Physical properties like extension (volume), mass, density, etc., can be changed by change in temperature and/or pressure. For instance water is solid (in the form of ice) at temperature 0°C or below. When heated, it becomes liquid and its volume slightly increases. At 100°C, it boils and changes into steam, which has very much larger volume. Similarly air (or oxygen) which is gaseous at normal temperature and pressure can be liquefied under very high pressures. The thermal motion in a solid body is quivering or [1] vibration of molecules. If the body is heated, the quivering becomes stronger and at the melting point the molecules leave their places and begin to move. At still higher temperatures, they fly apart in all directions and the result is gaseous state of matter.[2] But the change is in the physical properties only. Ice, water and steam are all chemically the same compound H2O and molecules retain their molecular identities. The modification of physical properties and the consequent transformation of one kind of energy into another is perhaps a typical instance of parinama.
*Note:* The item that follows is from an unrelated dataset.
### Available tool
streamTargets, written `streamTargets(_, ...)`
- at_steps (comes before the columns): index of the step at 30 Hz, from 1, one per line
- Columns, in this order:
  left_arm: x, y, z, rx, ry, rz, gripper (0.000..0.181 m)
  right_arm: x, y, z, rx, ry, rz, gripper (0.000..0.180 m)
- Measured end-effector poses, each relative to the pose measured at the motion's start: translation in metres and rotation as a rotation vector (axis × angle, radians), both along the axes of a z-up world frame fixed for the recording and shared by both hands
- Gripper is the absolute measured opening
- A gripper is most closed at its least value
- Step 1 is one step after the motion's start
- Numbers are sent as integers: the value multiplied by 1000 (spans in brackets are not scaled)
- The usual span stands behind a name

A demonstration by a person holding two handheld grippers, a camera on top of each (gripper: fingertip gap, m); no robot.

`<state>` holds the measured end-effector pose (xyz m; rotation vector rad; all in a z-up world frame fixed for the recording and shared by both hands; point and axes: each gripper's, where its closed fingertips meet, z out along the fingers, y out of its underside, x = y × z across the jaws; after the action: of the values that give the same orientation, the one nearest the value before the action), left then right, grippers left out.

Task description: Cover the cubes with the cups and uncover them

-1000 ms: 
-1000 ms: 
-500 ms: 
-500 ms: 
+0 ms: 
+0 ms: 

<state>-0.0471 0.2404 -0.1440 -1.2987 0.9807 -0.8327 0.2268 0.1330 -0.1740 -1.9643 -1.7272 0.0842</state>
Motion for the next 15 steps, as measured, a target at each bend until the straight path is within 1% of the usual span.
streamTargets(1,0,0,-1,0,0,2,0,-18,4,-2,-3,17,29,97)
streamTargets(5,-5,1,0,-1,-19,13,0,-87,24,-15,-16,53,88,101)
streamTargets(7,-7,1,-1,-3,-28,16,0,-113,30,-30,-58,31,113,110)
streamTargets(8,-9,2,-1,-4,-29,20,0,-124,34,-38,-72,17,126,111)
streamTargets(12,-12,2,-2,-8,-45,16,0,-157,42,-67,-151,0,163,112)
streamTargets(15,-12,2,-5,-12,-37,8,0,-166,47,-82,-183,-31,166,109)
[1] Temperature of liquid air is 63° absolute or 210° C below zero.
[2] If the temperature is raised still farther, thermal dissociation takes place and the molecules are broken up into separate atoms. For instance, molecules of water will be broken up at a temperature over a thousand degrees. But when the temperature rises to several thousand degrees, the matter will be a gaseous mixture of pure elements. At still higher temperatures, thermal ionisation takes place when outer electrons are chipped off from the atoms At a few million degrees (temperature common in the interiors of stars) all electronic shells are completely stripped off and matter becomes a mixture of bare nuclei and free electrons If the temperature goes up to several billion degrees the nuclei themselves break up into protons and neutrons. Thus the effect of thermal agitation is to destroy step by step the elaborate architecture of matter into particles rushing around without any apparent law.
[2] Parispandana-laksana kriya - Pravacanasara Pradipika Vrtti, 2-37.